Have you ever had lettuce in your soup? You might think it’s weird, but I promise it is so worth a try. Naturally the texture is more delicate than spinach or kale, so when it’s swimming in a piping hot broth it becomes very tender with a flavor is light and clean.
There are some beautiful varieties of local lettuces appearing at the farmer’s markets, so now is the perfect time to experiment. We used a gorgeous variety called galisse; an heirloom similar to a butter lettuce. Either variety would work perfectly, and in case you’re wondering, the key to avoiding a big soggy bite is to cut the leaves into small ribbons and add to a light broth just before serving.
For the record, this is my guy’s creation and we’ve also been referring to it as Garbage Soup — but only because the broth is made completely of scraps that would usually be thrown in the trash. Also, this version is pretty much comprised of remnants from other dishes, so the potatoes, peas, croutons, and cheese were all remainders hiding in the fridge. In that sense it’s not a recipe as much as it is (hopefully) inspiration to repurpose scraps and leftovers into a whole new dish. As it is here though, it’s worth buying ingredients for because it is so fragrant and clean, with a perfect mix of textures and some decadent bits. It really is like a bowl of Seattle spring/summer.

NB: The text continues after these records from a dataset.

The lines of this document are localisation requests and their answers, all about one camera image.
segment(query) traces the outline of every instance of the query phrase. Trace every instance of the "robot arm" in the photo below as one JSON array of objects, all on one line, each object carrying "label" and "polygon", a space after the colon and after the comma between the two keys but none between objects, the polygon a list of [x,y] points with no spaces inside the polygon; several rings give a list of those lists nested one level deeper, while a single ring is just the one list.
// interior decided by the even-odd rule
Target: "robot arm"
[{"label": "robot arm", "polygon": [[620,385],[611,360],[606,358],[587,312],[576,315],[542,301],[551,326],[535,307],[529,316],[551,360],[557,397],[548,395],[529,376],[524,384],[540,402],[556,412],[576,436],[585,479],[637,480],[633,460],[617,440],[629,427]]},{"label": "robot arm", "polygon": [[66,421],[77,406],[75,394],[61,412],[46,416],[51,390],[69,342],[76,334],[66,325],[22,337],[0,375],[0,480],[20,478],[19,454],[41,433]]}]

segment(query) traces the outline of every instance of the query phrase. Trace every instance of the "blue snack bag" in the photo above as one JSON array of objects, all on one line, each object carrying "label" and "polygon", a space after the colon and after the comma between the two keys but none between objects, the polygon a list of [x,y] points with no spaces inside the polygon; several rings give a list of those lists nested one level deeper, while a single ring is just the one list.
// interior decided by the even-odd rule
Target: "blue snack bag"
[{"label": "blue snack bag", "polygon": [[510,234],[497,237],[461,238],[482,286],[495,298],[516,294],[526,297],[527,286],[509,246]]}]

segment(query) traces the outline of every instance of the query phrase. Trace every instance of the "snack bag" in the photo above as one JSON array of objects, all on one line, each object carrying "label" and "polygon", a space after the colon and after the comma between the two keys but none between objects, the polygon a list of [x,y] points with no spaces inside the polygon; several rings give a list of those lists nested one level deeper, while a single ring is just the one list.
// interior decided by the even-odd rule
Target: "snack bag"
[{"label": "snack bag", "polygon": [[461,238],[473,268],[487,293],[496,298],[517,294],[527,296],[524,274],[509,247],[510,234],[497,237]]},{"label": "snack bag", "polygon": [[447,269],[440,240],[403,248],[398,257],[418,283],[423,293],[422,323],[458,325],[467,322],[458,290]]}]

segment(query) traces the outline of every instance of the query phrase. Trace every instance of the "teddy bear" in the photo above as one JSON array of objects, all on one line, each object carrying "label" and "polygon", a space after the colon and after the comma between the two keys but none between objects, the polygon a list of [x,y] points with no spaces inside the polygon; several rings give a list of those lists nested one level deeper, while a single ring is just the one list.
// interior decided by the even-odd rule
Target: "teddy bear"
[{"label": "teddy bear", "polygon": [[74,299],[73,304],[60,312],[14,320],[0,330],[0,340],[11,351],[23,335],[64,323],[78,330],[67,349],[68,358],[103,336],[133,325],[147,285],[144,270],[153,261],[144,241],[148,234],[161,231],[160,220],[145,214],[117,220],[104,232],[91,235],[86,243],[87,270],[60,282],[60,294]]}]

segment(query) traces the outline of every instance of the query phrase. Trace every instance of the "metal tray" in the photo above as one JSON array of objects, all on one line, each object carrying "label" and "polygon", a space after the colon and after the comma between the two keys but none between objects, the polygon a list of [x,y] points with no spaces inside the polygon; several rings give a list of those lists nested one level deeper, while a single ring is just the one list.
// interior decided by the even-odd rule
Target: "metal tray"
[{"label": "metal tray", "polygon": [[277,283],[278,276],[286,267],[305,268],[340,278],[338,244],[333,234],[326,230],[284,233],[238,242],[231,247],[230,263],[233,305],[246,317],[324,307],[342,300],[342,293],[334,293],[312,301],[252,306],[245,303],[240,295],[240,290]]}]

Spring/summer because we never know which is which, or when one officially starts. Here’s our take on
Garbage Lettuce Soup!
A quick broth made from the scraps of English peas (strings removed for their bitter factor), a few tops and tails of spring onions and chive strings. Add water, bring to a boil then simmer lightly for about 45 minutes. Strain, season to taste with salt.
Slice a boiled Yukon Gold potato and line the bottom of a bowl. Makes for a hidden buttery surprise.
Cover the potatoes with the sliced lettuce, fresh peas (from the shells simmering in the broth), salt, and pepper.
Ladle the seasoned broth over the veggies.
Top with toasted croutons.
Grate pecorino or parmesan over the top and add a light drizzle of olive oil.